Ultra-endurance, self-supported bike riding is no more dangerous than riding your bike to the local shop, providing you observe basic and common rules relating to YOUR safety.
Some of the risks associated with this type of riding are commonly attributed to fatigue, tiredness, lack of concentration and poor decision making. These are factors that result from not managing rest periods and having insufficient sleep. Inadequate clothing, poor lighting and equipment choices can also be a factor.
In order to have a fair, consistent and above all, SAFE ride, it is necessary to have some rules to help structure things. Over the years, a universal set of guidelines have been developed and are commonly adopted by other similar events.
At the PanCeltic, 10 rules are not enough, so we have turned ours up to 11….
11 PAN CELTIC RIDE RULES
1. Breath it all in! Enjoy your time riding your bike and remember it beats sitting at your desk in the office. No matter how difficult things might get at times, you’ll look back with fondness at those memories. You’ve saved up, trained for months and taken annual leave to be at the start. Make the most of it!

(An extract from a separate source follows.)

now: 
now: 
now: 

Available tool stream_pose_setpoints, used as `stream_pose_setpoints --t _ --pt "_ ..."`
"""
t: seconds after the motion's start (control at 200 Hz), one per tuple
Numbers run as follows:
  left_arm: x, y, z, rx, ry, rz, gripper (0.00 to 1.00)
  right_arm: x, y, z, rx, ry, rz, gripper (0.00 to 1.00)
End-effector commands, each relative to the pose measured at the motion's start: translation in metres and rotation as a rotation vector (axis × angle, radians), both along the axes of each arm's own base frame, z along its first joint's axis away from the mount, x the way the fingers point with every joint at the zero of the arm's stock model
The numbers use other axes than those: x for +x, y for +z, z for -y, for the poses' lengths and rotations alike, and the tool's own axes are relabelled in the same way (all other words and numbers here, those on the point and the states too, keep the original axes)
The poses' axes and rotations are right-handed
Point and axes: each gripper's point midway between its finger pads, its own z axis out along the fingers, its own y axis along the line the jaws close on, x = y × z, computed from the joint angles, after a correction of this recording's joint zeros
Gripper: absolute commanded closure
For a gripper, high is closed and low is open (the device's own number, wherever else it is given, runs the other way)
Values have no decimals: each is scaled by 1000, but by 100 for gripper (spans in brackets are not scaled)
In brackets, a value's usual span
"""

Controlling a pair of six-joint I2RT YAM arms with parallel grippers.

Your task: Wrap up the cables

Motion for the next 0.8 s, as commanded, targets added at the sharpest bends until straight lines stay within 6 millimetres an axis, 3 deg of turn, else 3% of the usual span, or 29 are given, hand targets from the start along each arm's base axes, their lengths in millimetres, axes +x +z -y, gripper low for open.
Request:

2. Be Seen, Be Safe We want you to be visible to other road users at all times, in all conditions. Think “lit up like a Christmas tree” and “Sticking out like a sore thumb”! Rear lights are be used and functioning throughout the entire race. Day and night. Front lights are to be used at dusk, night and at any other time that the rider deems it necessary. High visibility clothing is mandatory at night and recommended during the day.
3. Rest and Breaks You’ve seen it on countless motorway signs – “TIREDNESS KILLS”. It’s the same with riding a bike. Reaction times slow, concentration drops and your level of self-awareness diminishes. Every rider is responsible for ensuring they have adequate rest periods. A minimum of 4 hours sleep is a good starting point, along with regular breaks to stretch, re-gain focus and grab a coffee. Important Note to Self (YOU) – Essentially this is a big bike ride. Nothing more, nothing less and is certainly not the be all and end all.

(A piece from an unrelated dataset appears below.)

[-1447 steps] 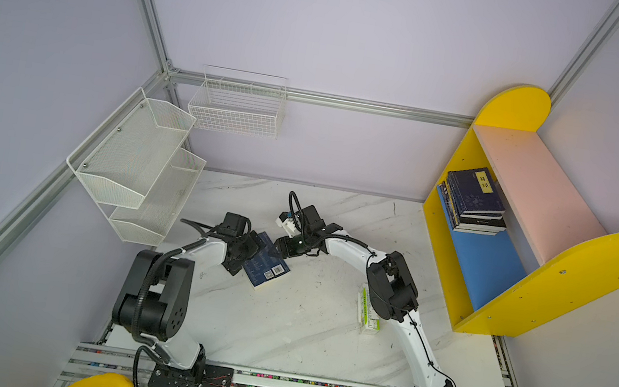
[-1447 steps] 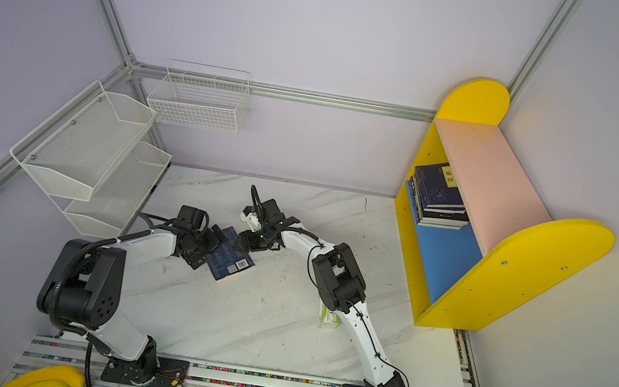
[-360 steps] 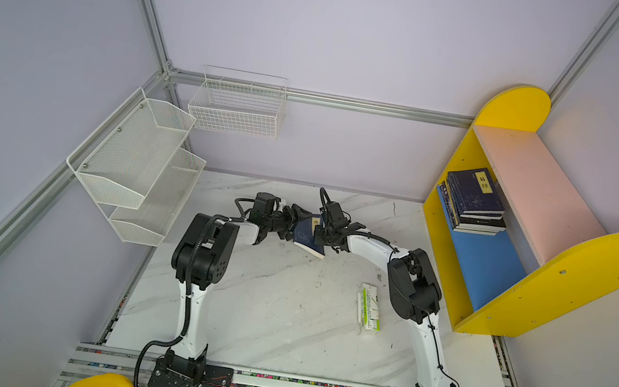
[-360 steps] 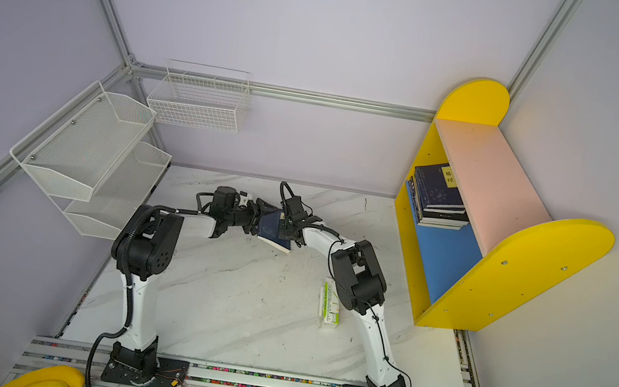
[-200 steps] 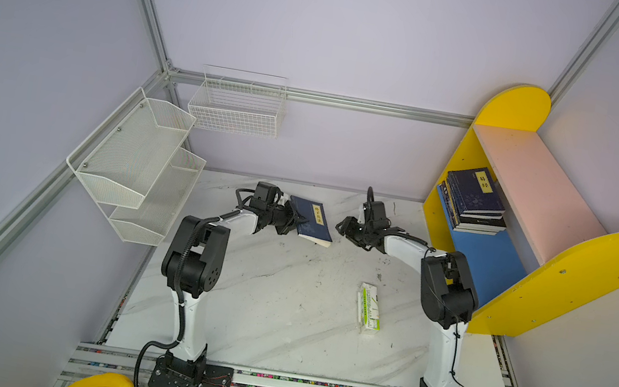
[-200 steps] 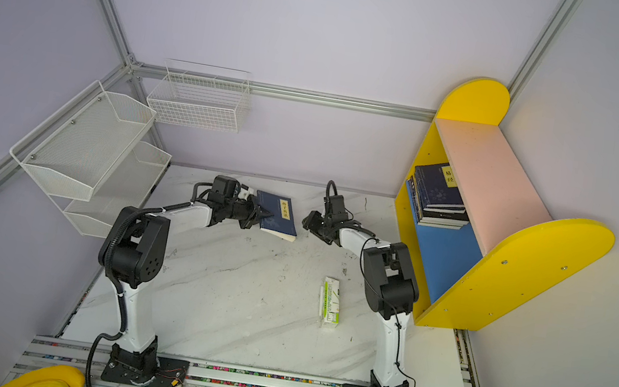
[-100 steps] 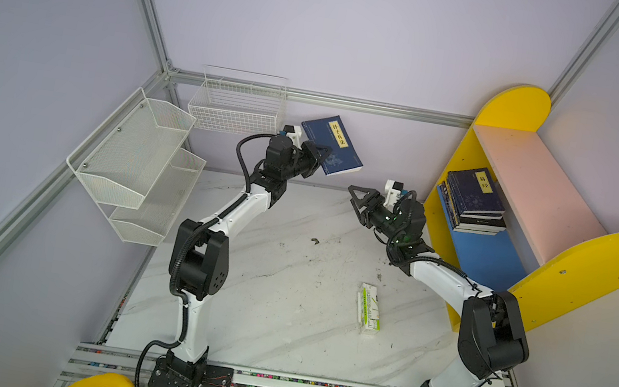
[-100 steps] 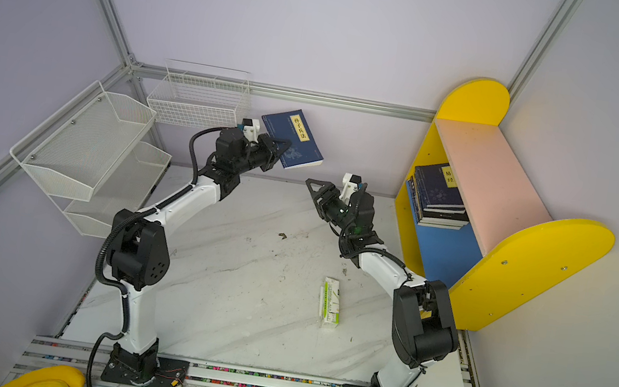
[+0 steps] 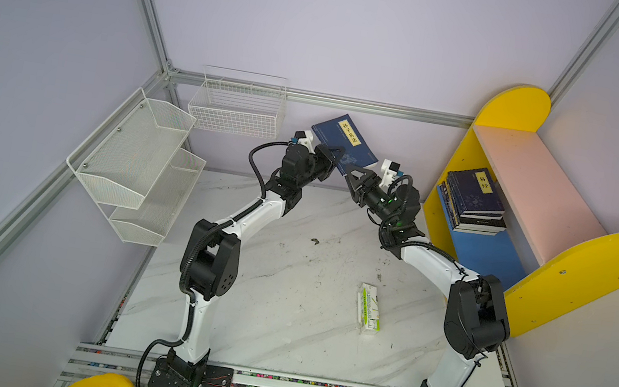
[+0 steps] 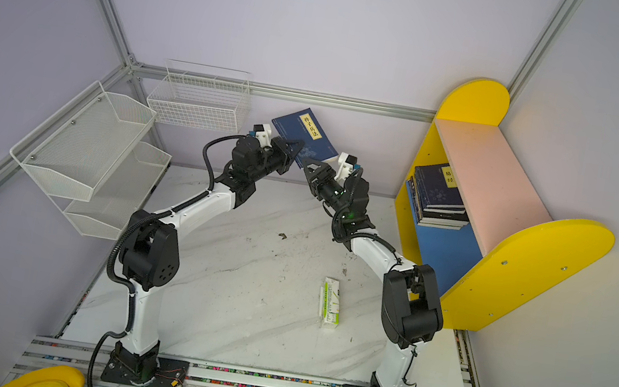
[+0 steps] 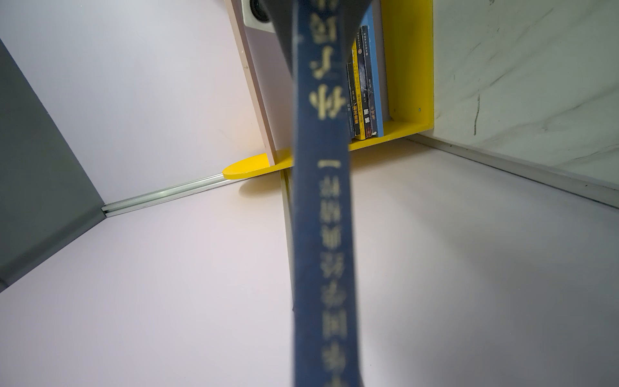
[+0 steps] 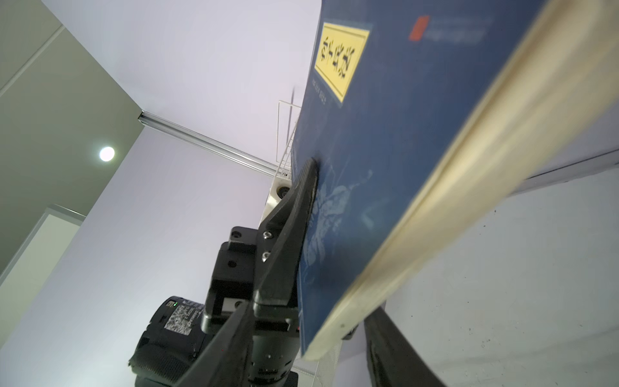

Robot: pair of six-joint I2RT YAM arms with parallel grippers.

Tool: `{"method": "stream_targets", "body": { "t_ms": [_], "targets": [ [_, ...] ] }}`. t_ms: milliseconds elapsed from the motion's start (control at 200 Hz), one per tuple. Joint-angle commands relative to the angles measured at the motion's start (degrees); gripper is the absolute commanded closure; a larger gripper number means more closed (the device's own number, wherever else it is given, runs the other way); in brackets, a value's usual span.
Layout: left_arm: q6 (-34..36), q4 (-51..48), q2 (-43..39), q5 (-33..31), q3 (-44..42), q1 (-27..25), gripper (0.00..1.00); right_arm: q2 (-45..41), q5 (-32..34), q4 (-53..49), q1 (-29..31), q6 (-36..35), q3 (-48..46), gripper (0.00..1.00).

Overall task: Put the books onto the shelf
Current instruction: 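Raise the upright book with both grippers toward the shelf, then carry the book onto the shelf stack with the right gripper while the left releases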

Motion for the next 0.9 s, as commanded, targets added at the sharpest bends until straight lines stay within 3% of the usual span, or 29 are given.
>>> {"method": "stream_targets", "body": {
  "t_ms": [0,205,495,680,850,890],
  "targets": [
    [-0.4,7.3,-3.7,-2.3,-1.1,-0.1,1.00,1.4,-0.9,0.4,0.7,1.6,2.4,0.49],
    [-0.5,8.4,-3.3,-2.9,-1.3,-1.0,1.00,1.9,1.2,2.7,1.0,2.7,2.4,0.69],
    [-0.8,8.6,-2.9,-3.0,-1.0,-1.9,1.00,3.3,2.9,6.1,1.0,3.1,3.6,0.76],
    [-0.6,8.5,-3.1,-3.0,-1.2,-2.0,1.00,3.1,4.4,6.4,0.8,3.1,3.7,0.92],
    [1.4,7.8,-4.8,-3.7,-3.0,-1.2,0.80,-1.1,4.7,5.3,-2.5,1.9,-0.3,0.97],
    [2.0,7.4,-5.5,-3.9,-3.7,-0.9,0.68,-2.8,4.7,5.2,-3.9,1.4,-2.1,0.98]
  ]
}}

4. Start and Finish Simple one this. Follow the designated route from the start to the finish. It’s not difficult.
5. Legs, Hands and Gravity These are the only methods of propulsion/ power sources recognised by the Pan Celtic in enabling forward movement on a bike.
6. Helmets ON! Unfortunately, the Pan Celtic will not be accepting top hats, bowlers, deer stalkers, bear skins, stove pipes, fedoras or sombreros as appropriate level of head protection during the ride (though the person who wears any of the listed hats at the finishers party will get a free pint courtesy of the Pan Celtic Team).
7. Air Resistance and Wind May the winds be at your back but when they’re not and your battling into a headwind, do not be tempted to shelter behind another rider or vehicle. We’re self-supported here, so NO DRAFTING! Unless, you are riding as a designated PAIR. These guys can draft all day, or not draft and just chill. They’ve got it made!
8. Checkpoints Located along the route, locations vary from year to year, these are a must for those needing a toilet break and a cuppa. Here, you’ll find firms handshakes a’ plenty, along with shelter, warmth, and some sort of hot grub! Maslow’s Hierarchy of Needs manifest! Oh, and you can get your Brevet stamped.
9. Insurance It is an unavoidable factor of the modern world. Appropriate level of rider insurance is mandatory and without you having it, we wouldn’t be able to run the race. It is peace of mind for your loved ones.
10. Common Sense If you are reading this, chances are you’re a rider of some skill, knowledge and experience. You have been riding bicycles for some time and have a good grasp of the rules of the highway. You observe local guidance and laws, are polite and friendly to other users and always stop to let elderly people cross the road. The Pan Celtic requires all riders, without exception, to demonstrate these skills at all times.
11. Self-Supported Means Self-Supported The Pan Celtic is a test of skill, knowledge, self-reliance and in some respects survival. It is not meant to be easy or comfortable and so however tempting it maybe to have mum and dad follow you with food in their motorhome, or calling by friends houses for food and bed, DON’T DO IT! Acquiring any food, drink or shelter must be universally accessible to all.